« Si nous tenons à conserver notre langue dans ce flot de diversité, il
ne faut pas cesser de l’utiliser au profit d’une autre. Le risque de la
disparition de la langue française est bel et bien présent dans notre société
actuelle. »
Si l’on tient
compte de la réalité de l’évolution d’une langue et du caractère plus ou moins
réfléchi de son usage par l’ensemble de ses locuteurs, il semble illusoire de
penser que pour protéger une langue des influences d’autres langues étrangères
il suffit simplement de le décréter. La volonté de conserver une langue ne
saurait constituer un bouclier à cet égard ; car cela supposerait que
chaque locuteur de cette langue doit, en permanence, maintenir en éveil « son
gendarme linguistique » et, au besoin, s’autocensurer de toutes tentatives
ou velléités d’abdication devant la facilité et l’attrait qu’exercerait telle
ou telle langue.
Croire que cela
est possible dans les échanges verbaux et quotidiens relève de la gageure.
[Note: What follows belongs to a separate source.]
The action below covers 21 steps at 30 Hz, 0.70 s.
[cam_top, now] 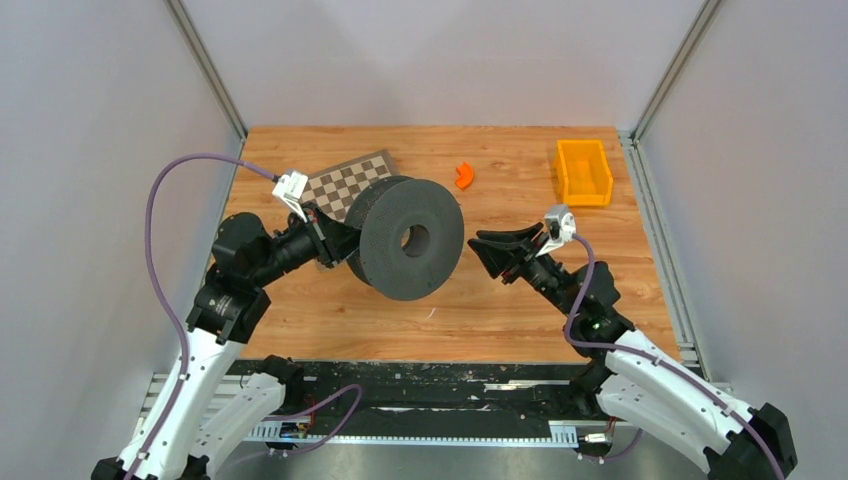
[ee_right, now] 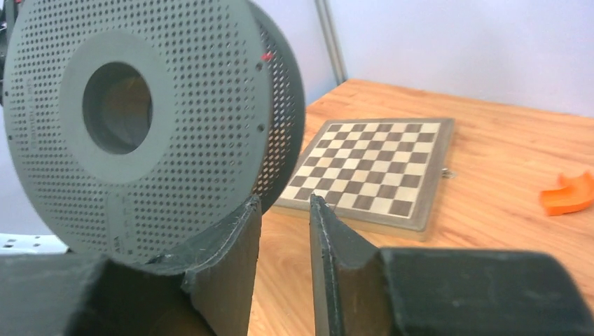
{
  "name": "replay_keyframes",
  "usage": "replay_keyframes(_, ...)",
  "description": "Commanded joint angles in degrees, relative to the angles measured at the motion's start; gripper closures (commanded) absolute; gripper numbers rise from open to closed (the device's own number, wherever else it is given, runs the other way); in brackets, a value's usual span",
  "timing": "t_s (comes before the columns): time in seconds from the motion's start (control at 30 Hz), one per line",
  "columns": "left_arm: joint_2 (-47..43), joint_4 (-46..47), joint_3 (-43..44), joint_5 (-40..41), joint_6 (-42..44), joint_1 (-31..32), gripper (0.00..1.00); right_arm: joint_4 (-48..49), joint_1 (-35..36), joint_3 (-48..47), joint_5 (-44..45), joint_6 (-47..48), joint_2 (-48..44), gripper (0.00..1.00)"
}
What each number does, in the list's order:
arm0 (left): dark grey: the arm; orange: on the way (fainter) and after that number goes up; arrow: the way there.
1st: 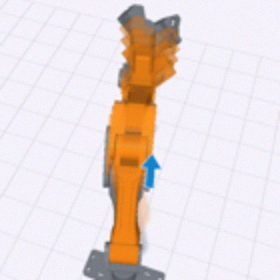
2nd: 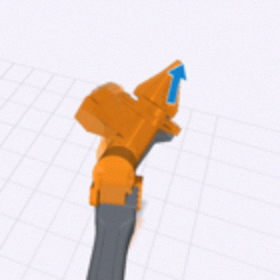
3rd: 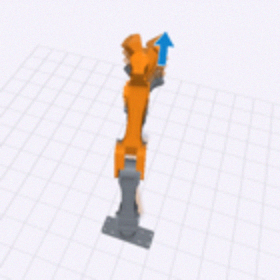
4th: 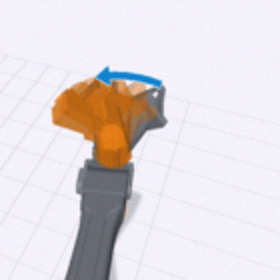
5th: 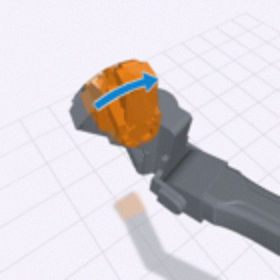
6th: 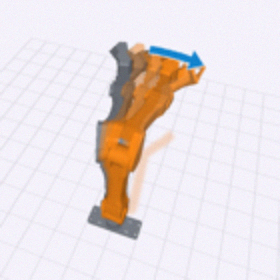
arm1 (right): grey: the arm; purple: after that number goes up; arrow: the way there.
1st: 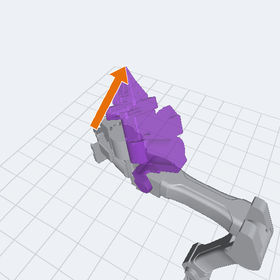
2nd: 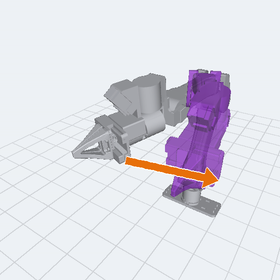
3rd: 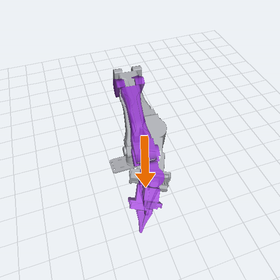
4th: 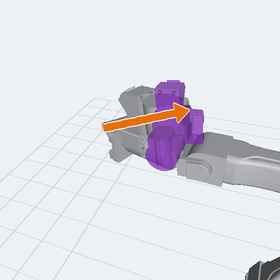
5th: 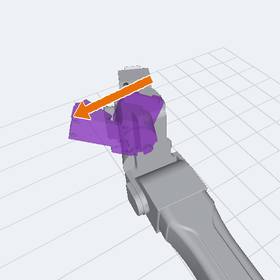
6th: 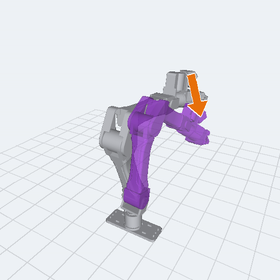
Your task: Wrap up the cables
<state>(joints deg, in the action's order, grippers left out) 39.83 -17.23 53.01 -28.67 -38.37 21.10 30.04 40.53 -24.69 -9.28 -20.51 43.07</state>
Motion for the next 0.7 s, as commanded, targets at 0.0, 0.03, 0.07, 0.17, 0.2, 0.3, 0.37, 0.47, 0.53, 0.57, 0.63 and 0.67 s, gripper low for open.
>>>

Y
croire c’est oublier la spontanéité qui caractérise, en général, les
communications orales. Est-il, enfin, concevable pour un locuteur, dans le
cadre d’une communication courante avec un autre locuteur, de dire
systématiquement « courriel » à la place de « email », « bouteur »
à la place de « bulldozer », « serveur au comptoir » à la place
de « barman », « meilleure
vente » à la place de « best-seller »,
« bougette » (de l’ancien français, petite bourse portée
à la ceinture) à la place de « budget »,
« fair-play » à la place de « loyauté » ou « bonne foi »…
Et la liste est longue. Par conséquent, que l’on ne se méprenne
pas : le caractère illusoire, dénoncé ici, concerne essentiellement le
contrôle permanent des échanges verbaux et non la communication écrite. D’ailleurs,
allez savoir pourquoi le français –langue diplomatique par excellence au XIXème
siècle- a cédé ce terrain en faveur de l’anglais.
Les inquiétudes
exprimées par l’auteur sont tout à fait compréhensibles eu égard au contexte
sociopolitique où elle vit. Toutefois, le fait de ne pas avoir mis en
perspective cette réalité et la portée universelle caractérisant le ton de ses
inquiétudes constituent les fondements qui sous-tendent le principal grief qu’on
pourrait lui opposer.
L’amour d’une langue, quelque louable que soit ce
sentiment, ne saurait faire l’économie de cette lucidité qui nous contraint de
tenir compte des réalités objectives.